**TASK OBJECTIVE**
What you return should be the lines from the one with "This is a labelling" through the one with "Pick out the person's left white shoe above." in the data below, reproduced exactly with both ends, and no pictures at all.

**DATA FOR THIS EXERCISE**

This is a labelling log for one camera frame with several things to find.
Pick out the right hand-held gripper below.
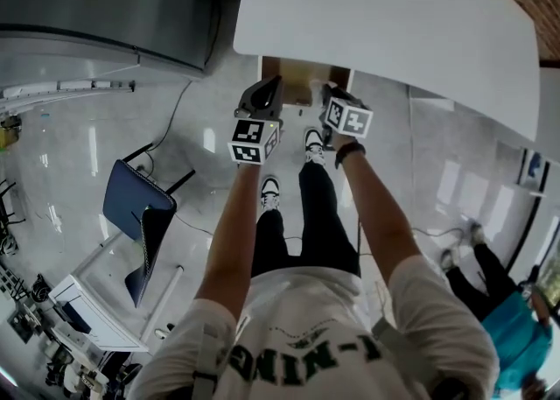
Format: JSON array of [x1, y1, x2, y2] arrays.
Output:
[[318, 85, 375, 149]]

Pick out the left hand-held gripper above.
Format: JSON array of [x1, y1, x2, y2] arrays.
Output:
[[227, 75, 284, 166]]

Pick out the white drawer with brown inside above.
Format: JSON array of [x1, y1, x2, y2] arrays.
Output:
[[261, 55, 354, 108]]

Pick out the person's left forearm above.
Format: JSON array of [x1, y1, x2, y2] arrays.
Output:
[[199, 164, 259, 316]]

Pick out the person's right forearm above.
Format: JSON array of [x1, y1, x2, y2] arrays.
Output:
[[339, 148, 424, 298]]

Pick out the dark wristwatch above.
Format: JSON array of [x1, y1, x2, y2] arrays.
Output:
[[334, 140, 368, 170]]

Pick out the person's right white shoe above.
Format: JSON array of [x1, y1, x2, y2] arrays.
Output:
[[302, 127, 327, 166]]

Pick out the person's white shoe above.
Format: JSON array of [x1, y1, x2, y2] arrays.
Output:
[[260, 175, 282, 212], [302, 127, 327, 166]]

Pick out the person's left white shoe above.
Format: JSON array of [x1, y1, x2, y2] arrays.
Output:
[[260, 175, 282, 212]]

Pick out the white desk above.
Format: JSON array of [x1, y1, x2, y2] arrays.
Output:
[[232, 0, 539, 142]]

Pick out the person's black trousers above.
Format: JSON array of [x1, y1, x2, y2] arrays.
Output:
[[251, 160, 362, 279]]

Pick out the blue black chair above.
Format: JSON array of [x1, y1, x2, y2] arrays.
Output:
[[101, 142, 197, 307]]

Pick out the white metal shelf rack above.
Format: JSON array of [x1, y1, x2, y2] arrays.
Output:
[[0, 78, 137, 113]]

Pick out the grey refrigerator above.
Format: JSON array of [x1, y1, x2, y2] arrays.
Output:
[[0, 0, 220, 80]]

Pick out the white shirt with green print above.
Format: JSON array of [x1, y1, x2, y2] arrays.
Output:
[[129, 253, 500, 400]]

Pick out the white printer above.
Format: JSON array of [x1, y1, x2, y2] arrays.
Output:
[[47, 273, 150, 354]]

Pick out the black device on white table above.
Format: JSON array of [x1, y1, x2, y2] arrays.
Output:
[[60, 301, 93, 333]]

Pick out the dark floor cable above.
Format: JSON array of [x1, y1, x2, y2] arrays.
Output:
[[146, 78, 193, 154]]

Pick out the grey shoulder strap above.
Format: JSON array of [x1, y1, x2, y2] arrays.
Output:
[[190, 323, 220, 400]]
--
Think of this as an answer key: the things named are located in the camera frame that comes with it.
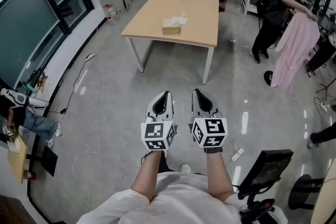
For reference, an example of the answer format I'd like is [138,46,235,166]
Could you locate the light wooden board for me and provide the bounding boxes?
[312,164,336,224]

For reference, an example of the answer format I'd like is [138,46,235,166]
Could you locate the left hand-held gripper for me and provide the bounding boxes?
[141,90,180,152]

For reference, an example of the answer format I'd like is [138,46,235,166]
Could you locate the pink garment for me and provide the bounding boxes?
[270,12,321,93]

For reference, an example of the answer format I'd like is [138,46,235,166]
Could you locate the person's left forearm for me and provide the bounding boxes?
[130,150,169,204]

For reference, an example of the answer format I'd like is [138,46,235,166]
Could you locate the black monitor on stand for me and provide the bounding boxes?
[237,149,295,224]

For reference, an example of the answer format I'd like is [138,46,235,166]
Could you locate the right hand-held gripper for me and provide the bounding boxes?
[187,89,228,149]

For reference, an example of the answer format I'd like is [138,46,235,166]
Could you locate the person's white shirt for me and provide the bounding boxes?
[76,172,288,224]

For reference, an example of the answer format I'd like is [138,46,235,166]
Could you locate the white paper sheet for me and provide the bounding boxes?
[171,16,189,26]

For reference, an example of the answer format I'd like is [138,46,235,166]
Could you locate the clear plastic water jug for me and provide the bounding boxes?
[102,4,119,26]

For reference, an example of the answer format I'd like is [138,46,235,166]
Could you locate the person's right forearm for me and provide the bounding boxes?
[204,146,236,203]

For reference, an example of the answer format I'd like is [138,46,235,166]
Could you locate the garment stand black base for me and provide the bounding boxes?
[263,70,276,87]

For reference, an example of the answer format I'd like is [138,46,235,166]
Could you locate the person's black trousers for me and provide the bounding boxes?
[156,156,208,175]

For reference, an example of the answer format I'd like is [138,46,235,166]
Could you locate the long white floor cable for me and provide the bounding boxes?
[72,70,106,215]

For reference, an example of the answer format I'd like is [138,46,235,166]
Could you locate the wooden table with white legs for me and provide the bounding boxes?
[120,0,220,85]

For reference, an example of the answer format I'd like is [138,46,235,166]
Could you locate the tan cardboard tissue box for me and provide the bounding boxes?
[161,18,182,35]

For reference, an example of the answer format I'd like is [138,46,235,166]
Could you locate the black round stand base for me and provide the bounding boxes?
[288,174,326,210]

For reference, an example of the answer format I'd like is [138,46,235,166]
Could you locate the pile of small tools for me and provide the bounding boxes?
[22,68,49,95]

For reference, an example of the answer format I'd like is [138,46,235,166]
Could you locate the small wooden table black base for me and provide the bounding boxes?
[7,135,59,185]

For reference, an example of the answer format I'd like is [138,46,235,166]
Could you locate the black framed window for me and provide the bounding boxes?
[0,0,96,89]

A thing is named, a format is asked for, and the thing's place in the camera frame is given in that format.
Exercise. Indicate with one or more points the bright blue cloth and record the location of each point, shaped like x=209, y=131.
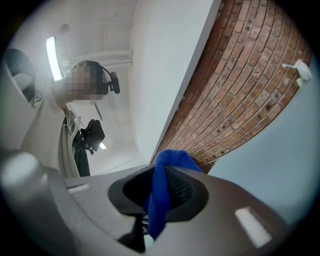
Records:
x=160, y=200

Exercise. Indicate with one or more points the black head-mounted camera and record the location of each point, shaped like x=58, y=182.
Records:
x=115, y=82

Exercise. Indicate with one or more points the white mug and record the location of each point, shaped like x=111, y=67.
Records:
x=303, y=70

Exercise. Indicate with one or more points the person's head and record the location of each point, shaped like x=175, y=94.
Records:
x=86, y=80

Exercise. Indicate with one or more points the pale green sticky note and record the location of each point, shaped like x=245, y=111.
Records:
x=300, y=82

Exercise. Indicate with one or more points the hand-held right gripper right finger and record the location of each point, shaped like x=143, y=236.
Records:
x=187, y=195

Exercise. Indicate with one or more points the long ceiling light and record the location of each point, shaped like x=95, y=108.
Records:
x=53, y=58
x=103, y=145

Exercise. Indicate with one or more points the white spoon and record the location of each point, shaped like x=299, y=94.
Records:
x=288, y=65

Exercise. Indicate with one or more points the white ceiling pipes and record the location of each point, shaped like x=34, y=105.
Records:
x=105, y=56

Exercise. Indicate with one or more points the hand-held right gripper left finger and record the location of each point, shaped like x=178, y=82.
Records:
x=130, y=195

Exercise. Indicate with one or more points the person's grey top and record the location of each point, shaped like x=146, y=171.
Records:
==
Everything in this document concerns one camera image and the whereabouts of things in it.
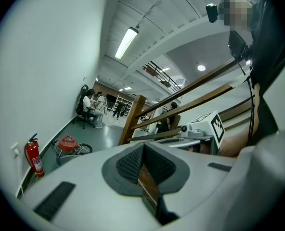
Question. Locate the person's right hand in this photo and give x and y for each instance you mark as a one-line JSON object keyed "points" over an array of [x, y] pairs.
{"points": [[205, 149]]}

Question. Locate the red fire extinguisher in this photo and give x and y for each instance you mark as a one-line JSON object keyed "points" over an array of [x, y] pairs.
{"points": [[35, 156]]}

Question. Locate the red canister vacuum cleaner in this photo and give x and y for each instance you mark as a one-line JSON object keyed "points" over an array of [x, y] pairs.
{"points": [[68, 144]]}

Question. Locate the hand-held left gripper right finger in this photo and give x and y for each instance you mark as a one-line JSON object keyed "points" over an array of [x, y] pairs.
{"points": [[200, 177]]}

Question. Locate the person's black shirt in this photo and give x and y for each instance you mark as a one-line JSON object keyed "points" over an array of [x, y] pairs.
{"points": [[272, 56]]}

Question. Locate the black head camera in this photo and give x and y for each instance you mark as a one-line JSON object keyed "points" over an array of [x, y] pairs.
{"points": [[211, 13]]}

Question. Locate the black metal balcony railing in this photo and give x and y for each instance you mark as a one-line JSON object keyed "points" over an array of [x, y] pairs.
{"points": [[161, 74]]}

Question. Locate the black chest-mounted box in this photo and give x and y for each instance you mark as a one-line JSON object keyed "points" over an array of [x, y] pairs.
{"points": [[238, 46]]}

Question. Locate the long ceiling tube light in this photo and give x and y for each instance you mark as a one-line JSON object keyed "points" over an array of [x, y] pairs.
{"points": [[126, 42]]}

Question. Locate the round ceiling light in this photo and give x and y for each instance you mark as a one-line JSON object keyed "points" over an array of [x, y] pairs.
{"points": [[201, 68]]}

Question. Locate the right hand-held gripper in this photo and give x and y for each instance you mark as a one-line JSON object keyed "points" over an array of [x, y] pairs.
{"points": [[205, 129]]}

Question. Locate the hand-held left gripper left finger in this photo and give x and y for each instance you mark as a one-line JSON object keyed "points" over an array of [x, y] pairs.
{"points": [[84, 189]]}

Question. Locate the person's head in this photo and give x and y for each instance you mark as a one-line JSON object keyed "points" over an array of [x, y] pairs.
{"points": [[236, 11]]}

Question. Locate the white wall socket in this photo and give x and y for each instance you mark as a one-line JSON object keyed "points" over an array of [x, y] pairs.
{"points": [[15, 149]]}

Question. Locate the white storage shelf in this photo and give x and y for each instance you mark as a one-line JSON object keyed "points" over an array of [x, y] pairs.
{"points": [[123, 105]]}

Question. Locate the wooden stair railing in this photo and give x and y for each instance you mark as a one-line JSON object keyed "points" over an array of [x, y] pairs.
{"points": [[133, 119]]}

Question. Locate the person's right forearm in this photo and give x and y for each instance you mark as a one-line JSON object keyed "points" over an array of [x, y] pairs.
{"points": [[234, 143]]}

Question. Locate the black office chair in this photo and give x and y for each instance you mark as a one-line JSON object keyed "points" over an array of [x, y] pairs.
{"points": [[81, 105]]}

**RESPONSE AREA**
This is a labelling log for one camera frame with several things to find.
Pick out the right hand-held gripper below.
Format: JSON array of [x1, y1, x2, y2] arrays.
Output:
[[318, 85, 375, 149]]

Pick out the left hand-held gripper above.
Format: JSON array of [x1, y1, x2, y2] arrays.
Output:
[[227, 75, 284, 166]]

Pick out the white drawer with brown inside above.
Format: JSON array of [x1, y1, x2, y2] arrays.
Output:
[[261, 55, 354, 108]]

Pick out the person's left forearm above.
Format: JSON array of [x1, y1, x2, y2] arrays.
Output:
[[199, 164, 259, 316]]

Pick out the person's right forearm above.
Format: JSON array of [x1, y1, x2, y2] arrays.
Output:
[[339, 148, 424, 298]]

Pick out the dark wristwatch above.
Format: JSON array of [x1, y1, x2, y2] arrays.
Output:
[[334, 140, 368, 170]]

Pick out the person's right white shoe above.
Format: JSON array of [x1, y1, x2, y2] arrays.
Output:
[[302, 127, 327, 166]]

Pick out the person's white shoe above.
Format: JSON array of [x1, y1, x2, y2] arrays.
Output:
[[260, 175, 282, 212], [302, 127, 327, 166]]

Pick out the person's left white shoe above.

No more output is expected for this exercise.